I'm getting started with firebase security rules. To test it out I'm writing a function which gets a collection, then gets a document from the collection and then gets the content from a document. However, it fails when I try to get the content from the document. The function is below

const testAccess = async () => {
  const db = firebase.firestore();
  try {
    const usersCollection = await db.collection('users');
    // console.log('usersCollection: ', usersCollection);
    console.log('gets to here?');
    const docRef = await usersCollection.doc('10158374072639913');
    console.log('gets to here 2?')
    const doc = await docRef.get();
    console.log('gets to here 3!') // not getting to here!
  } catch (e) {
    console.log('error is : ', e);
  }
}

When I run docRef.get() I get catch the error which is error is : [FirebaseError: Missing or insufficient permissions.]

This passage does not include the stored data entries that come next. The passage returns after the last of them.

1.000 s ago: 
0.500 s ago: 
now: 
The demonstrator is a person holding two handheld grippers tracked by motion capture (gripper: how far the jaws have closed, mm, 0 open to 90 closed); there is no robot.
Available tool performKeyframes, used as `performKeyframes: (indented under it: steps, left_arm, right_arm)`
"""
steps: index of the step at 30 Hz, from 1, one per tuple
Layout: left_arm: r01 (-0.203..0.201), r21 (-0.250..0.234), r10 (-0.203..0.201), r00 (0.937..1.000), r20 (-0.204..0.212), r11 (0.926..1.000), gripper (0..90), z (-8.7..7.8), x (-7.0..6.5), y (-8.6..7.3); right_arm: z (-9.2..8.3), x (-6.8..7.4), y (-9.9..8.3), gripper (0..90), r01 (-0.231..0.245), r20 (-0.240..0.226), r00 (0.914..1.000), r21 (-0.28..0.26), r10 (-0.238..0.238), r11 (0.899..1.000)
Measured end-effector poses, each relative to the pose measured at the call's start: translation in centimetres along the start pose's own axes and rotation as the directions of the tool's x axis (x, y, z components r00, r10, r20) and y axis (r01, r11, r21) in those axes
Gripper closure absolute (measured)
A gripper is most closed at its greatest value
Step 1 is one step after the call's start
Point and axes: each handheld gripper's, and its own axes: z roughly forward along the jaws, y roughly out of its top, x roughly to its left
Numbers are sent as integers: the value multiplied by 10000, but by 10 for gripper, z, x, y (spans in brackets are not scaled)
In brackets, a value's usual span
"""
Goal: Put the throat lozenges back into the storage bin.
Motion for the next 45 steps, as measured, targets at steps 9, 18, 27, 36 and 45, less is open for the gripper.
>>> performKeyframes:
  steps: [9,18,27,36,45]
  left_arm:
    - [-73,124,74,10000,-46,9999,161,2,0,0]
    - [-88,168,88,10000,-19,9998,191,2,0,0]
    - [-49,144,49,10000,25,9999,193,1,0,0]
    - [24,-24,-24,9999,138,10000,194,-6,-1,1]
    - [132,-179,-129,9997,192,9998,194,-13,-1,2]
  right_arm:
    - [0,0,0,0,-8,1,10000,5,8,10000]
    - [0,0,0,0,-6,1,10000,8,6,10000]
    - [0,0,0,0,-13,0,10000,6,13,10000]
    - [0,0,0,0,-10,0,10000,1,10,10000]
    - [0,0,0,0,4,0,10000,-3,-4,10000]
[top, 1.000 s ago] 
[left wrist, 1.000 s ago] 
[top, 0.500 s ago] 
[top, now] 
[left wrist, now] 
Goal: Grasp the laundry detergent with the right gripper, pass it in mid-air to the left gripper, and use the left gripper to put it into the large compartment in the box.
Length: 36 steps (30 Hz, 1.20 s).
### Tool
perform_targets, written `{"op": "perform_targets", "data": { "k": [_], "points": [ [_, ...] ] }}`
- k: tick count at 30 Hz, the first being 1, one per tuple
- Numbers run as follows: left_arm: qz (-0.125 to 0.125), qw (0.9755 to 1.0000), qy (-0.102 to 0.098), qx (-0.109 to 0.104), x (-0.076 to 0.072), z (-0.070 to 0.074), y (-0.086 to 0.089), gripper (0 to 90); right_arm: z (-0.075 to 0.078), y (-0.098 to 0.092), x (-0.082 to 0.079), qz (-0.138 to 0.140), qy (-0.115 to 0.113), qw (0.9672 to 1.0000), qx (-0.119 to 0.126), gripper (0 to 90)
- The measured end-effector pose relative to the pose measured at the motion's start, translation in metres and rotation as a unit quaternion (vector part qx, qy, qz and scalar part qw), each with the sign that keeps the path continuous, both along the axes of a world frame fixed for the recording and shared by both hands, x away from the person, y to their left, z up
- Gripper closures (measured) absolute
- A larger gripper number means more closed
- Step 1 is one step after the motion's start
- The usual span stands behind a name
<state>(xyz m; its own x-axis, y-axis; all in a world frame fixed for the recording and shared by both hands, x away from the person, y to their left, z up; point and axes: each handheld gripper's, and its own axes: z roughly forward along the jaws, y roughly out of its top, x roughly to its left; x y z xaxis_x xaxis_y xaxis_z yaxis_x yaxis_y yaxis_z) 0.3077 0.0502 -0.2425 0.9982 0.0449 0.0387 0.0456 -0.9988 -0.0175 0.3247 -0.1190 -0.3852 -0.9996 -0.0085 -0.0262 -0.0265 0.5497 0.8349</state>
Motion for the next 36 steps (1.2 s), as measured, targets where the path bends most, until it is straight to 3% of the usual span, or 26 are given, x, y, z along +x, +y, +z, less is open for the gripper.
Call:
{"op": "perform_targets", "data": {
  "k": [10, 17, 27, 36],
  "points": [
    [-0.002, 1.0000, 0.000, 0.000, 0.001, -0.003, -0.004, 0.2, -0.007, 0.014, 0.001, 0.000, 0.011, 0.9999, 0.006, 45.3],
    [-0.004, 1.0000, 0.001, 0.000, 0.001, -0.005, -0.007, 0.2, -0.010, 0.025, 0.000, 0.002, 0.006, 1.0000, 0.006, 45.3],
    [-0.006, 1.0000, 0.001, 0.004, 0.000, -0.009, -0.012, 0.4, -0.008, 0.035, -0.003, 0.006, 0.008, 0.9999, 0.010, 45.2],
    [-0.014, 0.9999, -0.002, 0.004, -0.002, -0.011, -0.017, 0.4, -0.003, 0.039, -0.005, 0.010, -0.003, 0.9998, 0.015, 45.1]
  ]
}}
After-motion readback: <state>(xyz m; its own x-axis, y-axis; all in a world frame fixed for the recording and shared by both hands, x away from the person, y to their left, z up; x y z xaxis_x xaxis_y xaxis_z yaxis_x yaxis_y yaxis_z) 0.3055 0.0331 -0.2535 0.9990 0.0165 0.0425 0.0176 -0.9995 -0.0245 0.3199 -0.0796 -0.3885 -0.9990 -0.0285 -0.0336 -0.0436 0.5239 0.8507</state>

I'm not sure why this fails my security rules.

My rules are below

rules_version = '2';
service cloud.firestore {
  match /users/{user} {
    allow read: if true;
    match /{userInfo=**} {
        allow read: if true;
    }
  }
}

And here is my database schema

database schema

1
javascriptfirebasegoogle-cloud-firestorefirebase-security

1 Answers

1
votes

You're missing the root level of the database rules:

rules_version = '2';
service cloud.firestore {
  match /databases/{database}/documents {
    match /users/{user} {
      allow read: if true;
      match /{userInfo=**} {
          allow read: if true;
      }
    }
  }
}

Without the match /databases/{database}/documents, the rules don't match anything in your database, so every read will get rejected.